Hitoshi Ogihara scite author profile

An organic hydride system based on hydrogenation/dehydrogenation of toluene (TL)/methylcyclohexane (MCH) has been studied as a hydrogen storage technology. Electrohydrogenation of TL to MCH using a proton exchange membrane (PEM) electrolyzer is proposed as a candidate for the hydrogenation of TL in the organic hydride system. Recently, we reported that a Ketjenblack-supported Ru-Ir alloy (Ru-Ir/KB) cathode was effective for the reaction; however, electrohydrogenation mechanisms and catalyses of Ru and Ir in the electrohydrogenation have been unclear.
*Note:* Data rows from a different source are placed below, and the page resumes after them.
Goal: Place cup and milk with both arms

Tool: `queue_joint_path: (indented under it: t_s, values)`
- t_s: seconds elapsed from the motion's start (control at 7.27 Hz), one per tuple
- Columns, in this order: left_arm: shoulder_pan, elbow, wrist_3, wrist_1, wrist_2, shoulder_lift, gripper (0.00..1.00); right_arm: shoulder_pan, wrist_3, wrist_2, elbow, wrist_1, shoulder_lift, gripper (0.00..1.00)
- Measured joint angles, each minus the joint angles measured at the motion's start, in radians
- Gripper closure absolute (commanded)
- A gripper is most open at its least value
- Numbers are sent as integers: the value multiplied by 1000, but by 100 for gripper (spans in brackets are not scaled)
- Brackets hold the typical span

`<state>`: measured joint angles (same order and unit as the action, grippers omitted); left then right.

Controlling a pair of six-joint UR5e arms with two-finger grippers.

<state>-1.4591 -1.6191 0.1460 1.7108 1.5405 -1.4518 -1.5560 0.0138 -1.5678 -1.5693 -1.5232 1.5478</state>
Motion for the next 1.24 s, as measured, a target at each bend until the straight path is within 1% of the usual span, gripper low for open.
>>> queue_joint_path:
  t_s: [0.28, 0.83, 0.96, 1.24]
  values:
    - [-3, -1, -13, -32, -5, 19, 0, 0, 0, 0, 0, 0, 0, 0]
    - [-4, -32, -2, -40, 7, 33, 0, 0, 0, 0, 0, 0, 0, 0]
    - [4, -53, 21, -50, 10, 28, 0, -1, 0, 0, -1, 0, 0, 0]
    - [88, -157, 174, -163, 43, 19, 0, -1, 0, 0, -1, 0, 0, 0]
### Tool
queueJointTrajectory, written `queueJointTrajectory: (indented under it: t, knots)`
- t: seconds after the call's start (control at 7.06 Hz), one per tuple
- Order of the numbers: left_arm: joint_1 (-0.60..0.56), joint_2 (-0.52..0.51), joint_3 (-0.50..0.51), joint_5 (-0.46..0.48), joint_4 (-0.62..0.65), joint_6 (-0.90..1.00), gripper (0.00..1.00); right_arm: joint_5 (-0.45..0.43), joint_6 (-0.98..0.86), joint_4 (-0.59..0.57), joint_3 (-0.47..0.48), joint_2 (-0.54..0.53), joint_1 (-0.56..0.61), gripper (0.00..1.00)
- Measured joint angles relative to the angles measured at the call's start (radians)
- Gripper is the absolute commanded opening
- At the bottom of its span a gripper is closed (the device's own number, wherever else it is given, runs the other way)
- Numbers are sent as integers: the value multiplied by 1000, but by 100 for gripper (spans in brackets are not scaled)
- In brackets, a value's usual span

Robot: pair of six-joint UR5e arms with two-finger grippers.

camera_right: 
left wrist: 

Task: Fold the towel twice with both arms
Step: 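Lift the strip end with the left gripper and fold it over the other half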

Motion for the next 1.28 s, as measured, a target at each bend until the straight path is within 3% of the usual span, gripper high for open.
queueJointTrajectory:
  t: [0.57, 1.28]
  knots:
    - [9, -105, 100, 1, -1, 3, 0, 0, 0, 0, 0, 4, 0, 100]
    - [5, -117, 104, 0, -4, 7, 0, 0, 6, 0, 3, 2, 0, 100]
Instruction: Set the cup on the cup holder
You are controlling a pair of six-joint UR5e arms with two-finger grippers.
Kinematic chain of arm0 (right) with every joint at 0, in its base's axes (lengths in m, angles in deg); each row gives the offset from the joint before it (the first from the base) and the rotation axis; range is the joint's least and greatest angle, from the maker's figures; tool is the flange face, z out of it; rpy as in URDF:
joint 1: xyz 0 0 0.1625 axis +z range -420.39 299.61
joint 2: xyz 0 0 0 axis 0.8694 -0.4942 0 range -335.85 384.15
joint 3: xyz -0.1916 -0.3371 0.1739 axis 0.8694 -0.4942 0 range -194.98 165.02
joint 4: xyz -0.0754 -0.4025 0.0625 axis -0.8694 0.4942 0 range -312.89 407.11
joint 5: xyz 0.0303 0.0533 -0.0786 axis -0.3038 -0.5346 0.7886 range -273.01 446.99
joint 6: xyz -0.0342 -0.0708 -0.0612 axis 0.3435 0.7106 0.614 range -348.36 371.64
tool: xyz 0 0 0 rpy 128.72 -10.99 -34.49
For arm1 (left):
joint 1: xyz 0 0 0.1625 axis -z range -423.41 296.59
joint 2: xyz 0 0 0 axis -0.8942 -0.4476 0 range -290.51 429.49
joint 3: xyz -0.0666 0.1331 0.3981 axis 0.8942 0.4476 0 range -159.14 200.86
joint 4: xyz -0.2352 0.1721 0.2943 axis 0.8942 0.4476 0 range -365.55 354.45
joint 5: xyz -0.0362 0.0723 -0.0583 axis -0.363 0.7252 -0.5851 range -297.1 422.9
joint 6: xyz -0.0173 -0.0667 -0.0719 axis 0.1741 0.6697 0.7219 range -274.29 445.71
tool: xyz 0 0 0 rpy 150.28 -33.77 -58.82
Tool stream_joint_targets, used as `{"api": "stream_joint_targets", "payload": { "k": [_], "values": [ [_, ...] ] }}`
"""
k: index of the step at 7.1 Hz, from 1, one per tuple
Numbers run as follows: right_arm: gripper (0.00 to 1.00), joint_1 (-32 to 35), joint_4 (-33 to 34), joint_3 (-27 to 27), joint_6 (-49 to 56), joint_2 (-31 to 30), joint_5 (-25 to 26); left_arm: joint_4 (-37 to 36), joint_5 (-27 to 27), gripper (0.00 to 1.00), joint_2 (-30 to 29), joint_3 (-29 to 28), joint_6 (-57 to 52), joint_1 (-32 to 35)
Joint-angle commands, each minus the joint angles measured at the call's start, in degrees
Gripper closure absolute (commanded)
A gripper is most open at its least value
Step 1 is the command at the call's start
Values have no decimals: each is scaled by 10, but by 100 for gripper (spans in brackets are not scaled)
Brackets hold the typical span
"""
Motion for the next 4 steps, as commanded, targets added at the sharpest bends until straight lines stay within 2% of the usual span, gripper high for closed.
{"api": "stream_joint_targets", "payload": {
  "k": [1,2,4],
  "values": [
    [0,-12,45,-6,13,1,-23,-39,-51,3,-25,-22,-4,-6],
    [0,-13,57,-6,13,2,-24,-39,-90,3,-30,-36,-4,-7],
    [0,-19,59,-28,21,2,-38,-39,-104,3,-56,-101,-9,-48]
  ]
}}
In this paper, detailed characterization studies using transmission electron microscopy (TEM) with energy-dispersive X-ray spectroscopy (EDS), X-ray diffraction (XRD), X-ray absorption fine structure (XAFS), X-ray photoelectron spectroscopy (XPS), and electrochemical studies using cyclic voltammetry (CV) and linear sweep voltammetry (LSV) for hydrogen evolution and kinetic studies for catalytic hydrogenation of TL by Ru-Ir/KB catalysts were conducted. On the basis of the experimental results, the electrohydrogenation mechanisms and synergy of Ru and Ir were proposed.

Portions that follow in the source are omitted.